- _What to work on_
Type out the complete listing below word for word, without its pictures.

Segment Open

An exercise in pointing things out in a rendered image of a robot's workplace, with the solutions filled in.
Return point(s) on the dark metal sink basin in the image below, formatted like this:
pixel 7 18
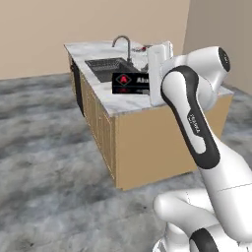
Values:
pixel 108 68

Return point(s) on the wooden island cabinet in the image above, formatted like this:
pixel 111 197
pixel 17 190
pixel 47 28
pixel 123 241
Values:
pixel 151 144

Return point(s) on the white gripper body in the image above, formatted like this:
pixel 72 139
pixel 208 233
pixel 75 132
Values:
pixel 156 75

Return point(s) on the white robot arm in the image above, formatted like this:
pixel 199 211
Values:
pixel 226 183

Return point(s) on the grey curved tap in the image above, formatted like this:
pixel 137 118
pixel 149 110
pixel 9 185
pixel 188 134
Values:
pixel 126 44

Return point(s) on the black dishwasher front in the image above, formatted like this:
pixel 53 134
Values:
pixel 77 88

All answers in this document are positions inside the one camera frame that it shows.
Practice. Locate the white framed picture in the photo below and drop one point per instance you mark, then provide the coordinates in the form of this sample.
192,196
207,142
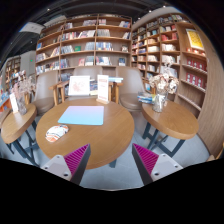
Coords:
79,85

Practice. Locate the yellow poster on shelf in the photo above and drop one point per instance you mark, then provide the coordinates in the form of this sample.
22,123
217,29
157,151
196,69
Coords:
194,39

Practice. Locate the beige armchair right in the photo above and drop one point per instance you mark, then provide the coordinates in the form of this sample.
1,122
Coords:
132,85

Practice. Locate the wooden bookshelf right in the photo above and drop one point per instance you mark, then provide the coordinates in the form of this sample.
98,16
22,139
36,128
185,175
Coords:
163,39

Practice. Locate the distant bookshelf far left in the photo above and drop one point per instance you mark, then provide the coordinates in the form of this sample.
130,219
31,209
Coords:
12,72

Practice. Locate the white standing sign card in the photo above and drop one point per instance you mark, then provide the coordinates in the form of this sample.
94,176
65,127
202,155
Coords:
103,87

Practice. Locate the round wooden centre table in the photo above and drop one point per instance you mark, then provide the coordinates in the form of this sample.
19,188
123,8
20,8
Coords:
107,141

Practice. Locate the stack of books right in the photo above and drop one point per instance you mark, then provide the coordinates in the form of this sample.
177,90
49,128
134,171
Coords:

Segment Closed

- _Solved exercise_
An exercise in pointing things out in a rendered image of a robot's workplace, with the solutions filled in.
Return point(s) on the dark metal sink basin in the image below, formatted like this:
pixel 7 18
Values:
pixel 108 68

Return point(s) on the wooden island cabinet in the image above, formatted like this:
pixel 111 197
pixel 17 190
pixel 47 28
pixel 123 241
Values:
pixel 151 144

Return point(s) on the white gripper body in the image above, formatted like this:
pixel 72 139
pixel 208 233
pixel 75 132
Values:
pixel 156 75

Return point(s) on the white robot arm in the image above, formatted like this:
pixel 199 211
Values:
pixel 226 183

Return point(s) on the grey curved tap in the image above, formatted like this:
pixel 137 118
pixel 149 110
pixel 9 185
pixel 188 134
Values:
pixel 126 44

Return point(s) on the black dishwasher front in the image above, formatted like this:
pixel 53 134
Values:
pixel 77 88

All answers in this document are positions inside the one camera frame that it shows.
Practice. Locate the white framed picture in the photo below and drop one point per instance you mark, then provide the coordinates in the form of this sample.
192,196
207,142
Coords:
79,85

Practice. Locate the yellow poster on shelf in the photo above and drop one point per instance you mark, then provide the coordinates in the form of this sample.
22,123
217,29
157,151
196,69
Coords:
194,39

Practice. Locate the beige armchair right in the photo above and drop one point per instance you mark, then provide the coordinates in the form of this sample.
1,122
Coords:
132,85

Practice. Locate the wooden bookshelf right in the photo above and drop one point per instance you mark, then provide the coordinates in the form of this sample.
98,16
22,139
36,128
185,175
Coords:
163,39

Practice. Locate the distant bookshelf far left in the photo above and drop one point per instance you mark, then provide the coordinates in the form of this sample.
130,219
31,209
Coords:
12,72

Practice. Locate the white standing sign card in the photo above and drop one point per instance you mark, then provide the coordinates in the form of this sample.
94,176
65,127
202,155
Coords:
103,87

Practice. Locate the round wooden centre table in the photo above and drop one point per instance you mark, then provide the coordinates in the form of this sample.
19,188
123,8
20,8
Coords:
107,141

Practice. Locate the stack of books right in the photo above and drop one point per instance you mark, then provide the coordinates in the form of this sample.
177,90
49,128
134,171
Coords:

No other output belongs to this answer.